### WHAT THE TASK REQUIRES
Exactly the lines below starting at the line with "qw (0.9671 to" and ending at the line with "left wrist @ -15" are wanted, with both ends included. Leave out the pictures and add no other lines.

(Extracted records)
=== Section Start ===

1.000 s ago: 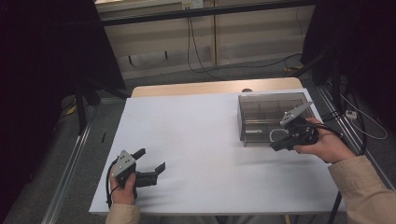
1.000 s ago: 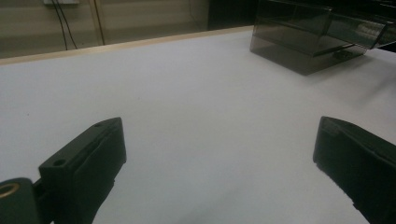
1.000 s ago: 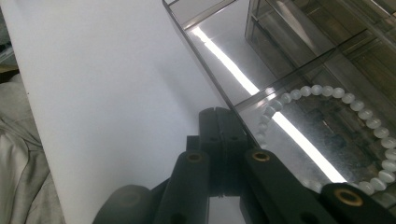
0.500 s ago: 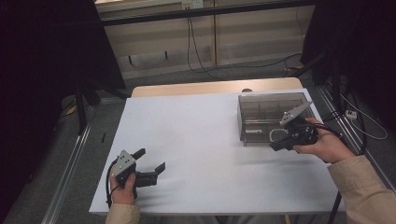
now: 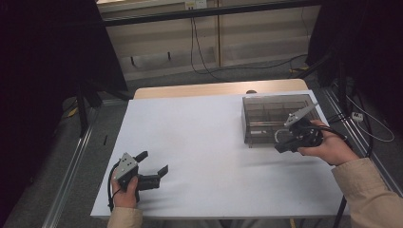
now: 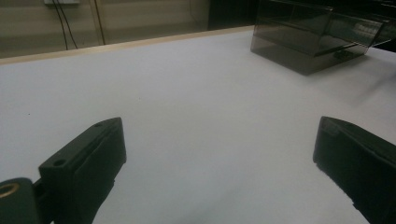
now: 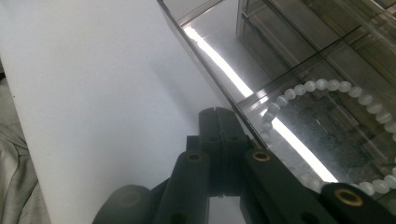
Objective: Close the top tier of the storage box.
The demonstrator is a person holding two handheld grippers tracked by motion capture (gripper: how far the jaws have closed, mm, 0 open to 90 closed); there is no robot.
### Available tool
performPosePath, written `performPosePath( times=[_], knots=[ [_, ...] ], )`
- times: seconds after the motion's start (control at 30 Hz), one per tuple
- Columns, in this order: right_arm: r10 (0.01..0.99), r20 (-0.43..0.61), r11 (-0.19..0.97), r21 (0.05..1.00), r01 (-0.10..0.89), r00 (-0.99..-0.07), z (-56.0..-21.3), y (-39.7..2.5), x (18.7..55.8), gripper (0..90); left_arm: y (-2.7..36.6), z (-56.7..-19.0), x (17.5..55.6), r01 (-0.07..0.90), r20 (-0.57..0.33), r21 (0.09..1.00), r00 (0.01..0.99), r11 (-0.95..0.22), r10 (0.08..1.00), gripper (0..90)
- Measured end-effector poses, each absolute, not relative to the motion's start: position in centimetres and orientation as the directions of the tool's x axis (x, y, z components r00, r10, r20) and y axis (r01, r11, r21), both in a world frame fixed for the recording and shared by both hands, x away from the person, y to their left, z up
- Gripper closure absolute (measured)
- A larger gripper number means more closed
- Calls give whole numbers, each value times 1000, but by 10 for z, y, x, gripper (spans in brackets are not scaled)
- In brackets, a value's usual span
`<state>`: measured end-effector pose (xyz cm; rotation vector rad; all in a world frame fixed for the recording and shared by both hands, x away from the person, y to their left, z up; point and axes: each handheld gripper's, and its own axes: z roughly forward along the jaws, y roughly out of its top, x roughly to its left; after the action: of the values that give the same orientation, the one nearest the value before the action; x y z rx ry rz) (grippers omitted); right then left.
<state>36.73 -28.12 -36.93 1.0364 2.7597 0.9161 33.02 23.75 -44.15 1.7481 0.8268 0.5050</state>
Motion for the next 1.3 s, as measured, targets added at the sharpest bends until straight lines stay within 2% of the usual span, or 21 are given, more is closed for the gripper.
performPosePath(
  times=[1.3],
  knots=[
    [638,134,574,574,584,-758,-371,-284,375,900,237,-442,330,286,-65,942,666,-174,743,27]
  ],
)
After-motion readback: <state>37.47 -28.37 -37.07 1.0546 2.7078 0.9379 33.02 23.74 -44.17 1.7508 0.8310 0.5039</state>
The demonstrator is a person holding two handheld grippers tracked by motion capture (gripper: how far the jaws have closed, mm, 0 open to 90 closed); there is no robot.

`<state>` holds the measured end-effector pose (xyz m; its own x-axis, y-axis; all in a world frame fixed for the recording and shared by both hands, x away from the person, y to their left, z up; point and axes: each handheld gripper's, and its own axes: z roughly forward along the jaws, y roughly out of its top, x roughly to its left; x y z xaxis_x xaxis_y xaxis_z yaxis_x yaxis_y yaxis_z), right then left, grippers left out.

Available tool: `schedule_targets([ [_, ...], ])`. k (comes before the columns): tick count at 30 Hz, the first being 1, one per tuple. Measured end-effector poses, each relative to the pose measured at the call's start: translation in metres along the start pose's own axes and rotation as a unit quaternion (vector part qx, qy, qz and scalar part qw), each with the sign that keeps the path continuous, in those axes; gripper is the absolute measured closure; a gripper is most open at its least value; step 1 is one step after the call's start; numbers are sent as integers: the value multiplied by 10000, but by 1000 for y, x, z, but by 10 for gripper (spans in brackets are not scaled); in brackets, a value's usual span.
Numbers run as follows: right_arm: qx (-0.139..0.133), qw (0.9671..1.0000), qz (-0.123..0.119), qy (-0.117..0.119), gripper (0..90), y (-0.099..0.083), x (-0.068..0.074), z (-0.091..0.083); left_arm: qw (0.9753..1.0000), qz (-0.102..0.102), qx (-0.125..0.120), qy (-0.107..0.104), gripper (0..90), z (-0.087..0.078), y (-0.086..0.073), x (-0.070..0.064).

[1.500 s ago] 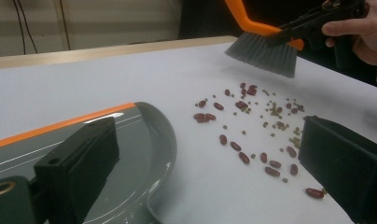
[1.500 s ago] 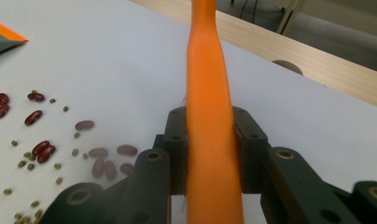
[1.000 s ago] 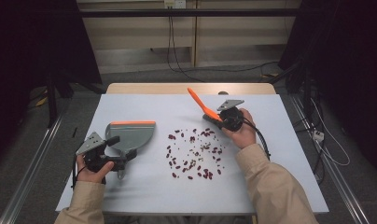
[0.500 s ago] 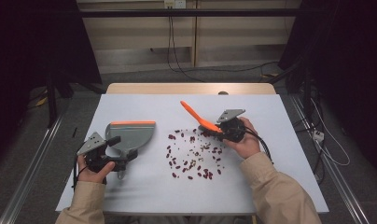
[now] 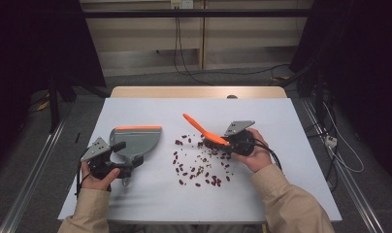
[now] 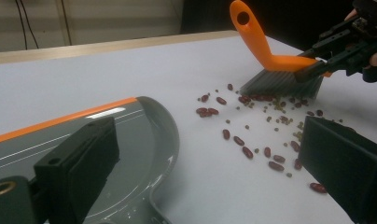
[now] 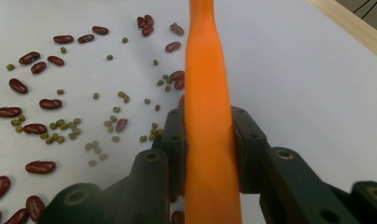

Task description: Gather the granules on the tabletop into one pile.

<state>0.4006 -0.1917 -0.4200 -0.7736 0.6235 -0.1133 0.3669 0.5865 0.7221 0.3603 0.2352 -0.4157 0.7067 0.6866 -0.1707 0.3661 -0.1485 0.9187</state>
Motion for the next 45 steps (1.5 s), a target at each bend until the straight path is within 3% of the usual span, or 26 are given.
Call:
schedule_targets([
  [17, -88, 9998, -86, 150, 715, 0, 17, -6, 10000, 7, -17, -11, 49, 0, 1, -1],
  [21, -227, 9997, 0, 133, 716, 1, 15, -8, 10000, 9, -17, -4, 49, 0, 1, -1],
  [30, -532, 9983, 244, -22, 716, 16, -9, -6, 10000, -1, 0, -2, 49, 1, 1, 0],
  [34, -591, 9975, 392, -59, 716, 23, -23, 7, 10000, 5, 11, 4, 49, 0, 1, 1],
  [41, -561, 9972, 444, -199, 716, 31, -36, 29, 10000, -22, 5, -4, 49, 0, 0, 1],
  [45, -541, 9972, 335, -390, 716, 36, -39, 41, 10000, -33, 14, 13, 49, 1, 0, 1],
])
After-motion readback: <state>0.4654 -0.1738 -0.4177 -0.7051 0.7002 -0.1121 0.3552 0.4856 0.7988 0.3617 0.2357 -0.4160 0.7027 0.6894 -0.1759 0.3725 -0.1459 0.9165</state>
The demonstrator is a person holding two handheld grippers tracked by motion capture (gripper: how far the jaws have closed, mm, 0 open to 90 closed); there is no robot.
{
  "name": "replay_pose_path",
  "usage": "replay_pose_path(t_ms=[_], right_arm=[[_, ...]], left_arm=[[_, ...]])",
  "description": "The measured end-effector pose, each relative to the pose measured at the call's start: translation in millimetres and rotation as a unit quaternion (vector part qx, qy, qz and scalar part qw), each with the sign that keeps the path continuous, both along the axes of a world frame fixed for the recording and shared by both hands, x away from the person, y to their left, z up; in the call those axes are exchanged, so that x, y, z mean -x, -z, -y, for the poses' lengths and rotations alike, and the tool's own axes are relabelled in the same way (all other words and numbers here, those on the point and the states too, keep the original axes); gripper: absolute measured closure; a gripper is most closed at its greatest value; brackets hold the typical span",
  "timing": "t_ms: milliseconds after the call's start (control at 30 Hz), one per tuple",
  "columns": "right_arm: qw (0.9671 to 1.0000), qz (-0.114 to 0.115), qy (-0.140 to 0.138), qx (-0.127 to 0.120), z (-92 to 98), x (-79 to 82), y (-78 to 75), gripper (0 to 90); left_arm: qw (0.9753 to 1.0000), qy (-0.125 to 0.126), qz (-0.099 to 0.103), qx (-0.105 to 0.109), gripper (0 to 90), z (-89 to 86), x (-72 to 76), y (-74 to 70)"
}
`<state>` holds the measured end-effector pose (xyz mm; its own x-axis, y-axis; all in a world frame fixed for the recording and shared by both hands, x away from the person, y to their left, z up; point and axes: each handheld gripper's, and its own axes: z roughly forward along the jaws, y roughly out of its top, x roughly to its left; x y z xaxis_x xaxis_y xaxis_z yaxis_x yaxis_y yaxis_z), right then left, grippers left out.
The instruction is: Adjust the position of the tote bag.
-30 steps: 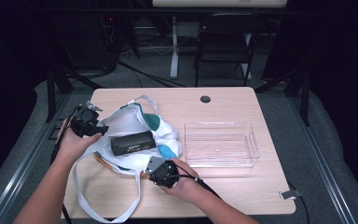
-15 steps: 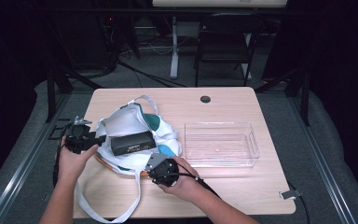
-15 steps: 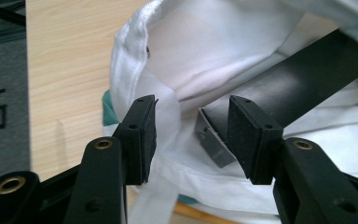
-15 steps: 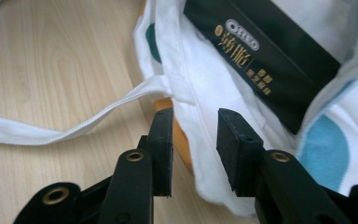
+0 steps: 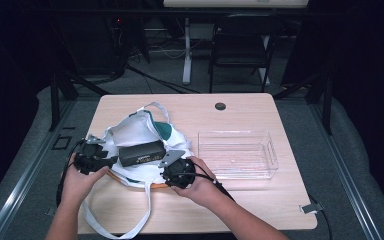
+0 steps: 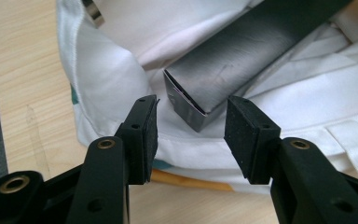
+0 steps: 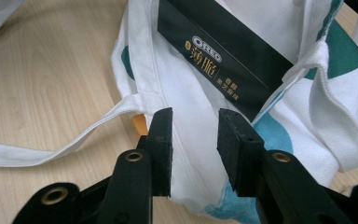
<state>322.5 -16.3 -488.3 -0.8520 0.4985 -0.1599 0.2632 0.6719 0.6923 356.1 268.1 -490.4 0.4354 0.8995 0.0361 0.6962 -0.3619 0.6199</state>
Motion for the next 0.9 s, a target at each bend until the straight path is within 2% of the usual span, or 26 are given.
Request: replay_pose_path(t_ms=[100,167,233,433,700,800,900], right_arm=[[1.0000,-0.001,0.004,-0.001,0.7,-2.0,-2.1,65.6],[1.0000,-0.002,0.008,0.000,1.6,-3.4,-3.6,65.3],[0.9999,-0.003,0.008,0.005,3.2,-5.1,-6.7,63.9],[0.9997,-0.015,0.015,-0.015,7.3,-12.9,-14.3,60.4],[0.9995,-0.017,0.018,-0.020,6.5,-18.8,-20.7,61.4],[0.9997,-0.005,0.020,-0.015,6.5,-21.2,-23.4,61.0],[0.9997,0.006,0.020,-0.016,5.1,-23.0,-25.4,58.8]], left_arm=[[0.9999,0.013,-0.002,-0.010,53.4,3.2,3.7,2.3],[0.9991,0.037,0.000,-0.020,52.5,8.3,7.4,5.4],[0.9980,0.051,-0.004,-0.036,51.5,14.5,10.3,9.6],[0.9949,0.090,-0.009,-0.044,48.9,25.3,18.3,18.7],[0.9920,0.112,0.000,-0.058,46.9,33.0,26.9,26.0],[0.9910,0.121,-0.005,-0.057,47.1,33.9,28.8,29.9],[0.9898,0.126,-0.011,-0.065,47.5,34.5,30.8,32.8]])
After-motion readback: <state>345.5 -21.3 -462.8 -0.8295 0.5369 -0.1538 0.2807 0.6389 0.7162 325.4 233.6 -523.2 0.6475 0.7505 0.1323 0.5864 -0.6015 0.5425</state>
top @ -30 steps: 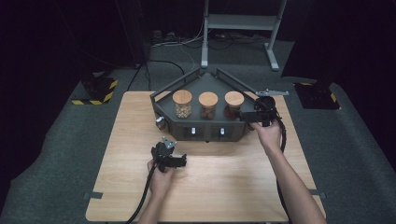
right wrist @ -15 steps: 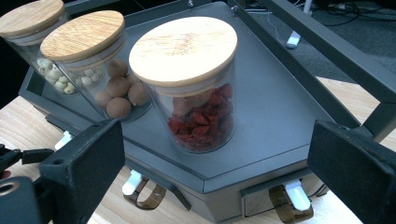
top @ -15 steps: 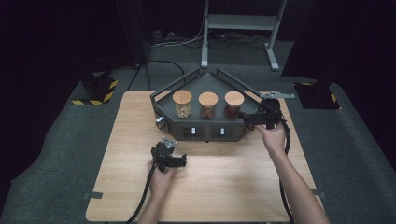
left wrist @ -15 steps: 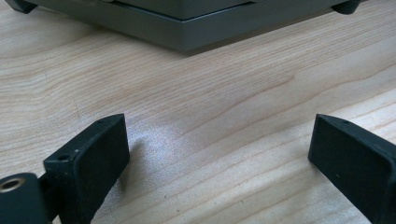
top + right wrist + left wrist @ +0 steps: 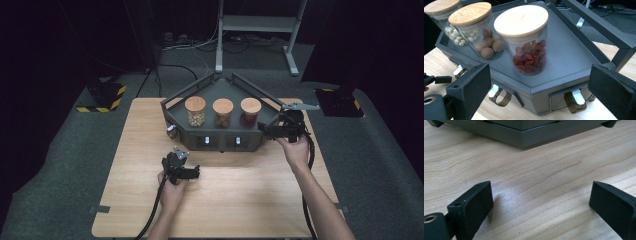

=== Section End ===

### ANSWER TO THIS TASK
  "columns": "right_arm: qw (0.9671 to 1.0000), qz (-0.114 to 0.115), qy (-0.140 to 0.138), qx (-0.127 to 0.120), z (-92 to 98), x (-79 to 82), y (-78 to 75), gripper (0 to 90); left_arm: qw (0.9753 to 1.0000), qy (-0.125 to 0.126), qz (-0.099 to 0.103), qx (-0.105 to 0.109), gripper (0 to 90), z (-89 to 86), x (-72 to 76), y (-74 to 70)"
}
`<state>` holds the measured end-effector pose (xyz mm; its own x-axis, y-axis; all in a world frame fixed for the recording and shared by both hands, x away from the person, y to their left, z up; point and axes: each handheld gripper's, and its own axes: z roughly forward along the jaws, y roughly out of its top, x roughly to its left; x y z xaxis_x xaxis_y xaxis_z yaxis_x yaxis_y yaxis_z), right then left, grippers left out.
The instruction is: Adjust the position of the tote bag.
-30 steps: 
-15 steps: 
-15 steps: 
-15 steps: 
+0 steps: 
+0 steps: 
+0 steps: 
<state>322.5 -16.3 -488.3 -0.8520 0.4985 -0.1599 0.2632 0.6719 0.6923 356.1 268.1 -490.4 0.4354 0.8995 0.0361 0.6962 -0.3619 0.6199</state>
Motion for the next 0.9 s, a target at each bend until the straight path is within 2% of the usual span, or 26 are given.
Request: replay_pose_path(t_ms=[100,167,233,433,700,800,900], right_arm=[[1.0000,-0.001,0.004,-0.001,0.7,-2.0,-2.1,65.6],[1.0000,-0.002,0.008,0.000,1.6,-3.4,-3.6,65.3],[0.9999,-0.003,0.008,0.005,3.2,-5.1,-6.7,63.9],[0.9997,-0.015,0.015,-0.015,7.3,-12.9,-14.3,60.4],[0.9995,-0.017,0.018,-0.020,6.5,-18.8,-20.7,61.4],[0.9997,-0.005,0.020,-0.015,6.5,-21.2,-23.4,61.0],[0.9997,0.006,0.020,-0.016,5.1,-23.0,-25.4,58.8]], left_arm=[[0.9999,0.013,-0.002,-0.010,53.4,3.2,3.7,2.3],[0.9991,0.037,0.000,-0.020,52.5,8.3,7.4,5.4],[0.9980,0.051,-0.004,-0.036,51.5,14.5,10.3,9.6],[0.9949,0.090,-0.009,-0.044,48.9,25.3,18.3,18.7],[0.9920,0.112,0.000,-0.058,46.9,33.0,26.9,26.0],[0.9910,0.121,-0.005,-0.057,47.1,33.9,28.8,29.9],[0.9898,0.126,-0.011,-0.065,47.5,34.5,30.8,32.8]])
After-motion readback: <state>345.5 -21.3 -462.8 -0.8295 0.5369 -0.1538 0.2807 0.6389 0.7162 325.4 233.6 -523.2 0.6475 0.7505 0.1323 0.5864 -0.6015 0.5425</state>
top @ -30 steps: 
right wrist @ -15 steps: 
top @ -15 steps: 
left wrist @ -15 steps: 

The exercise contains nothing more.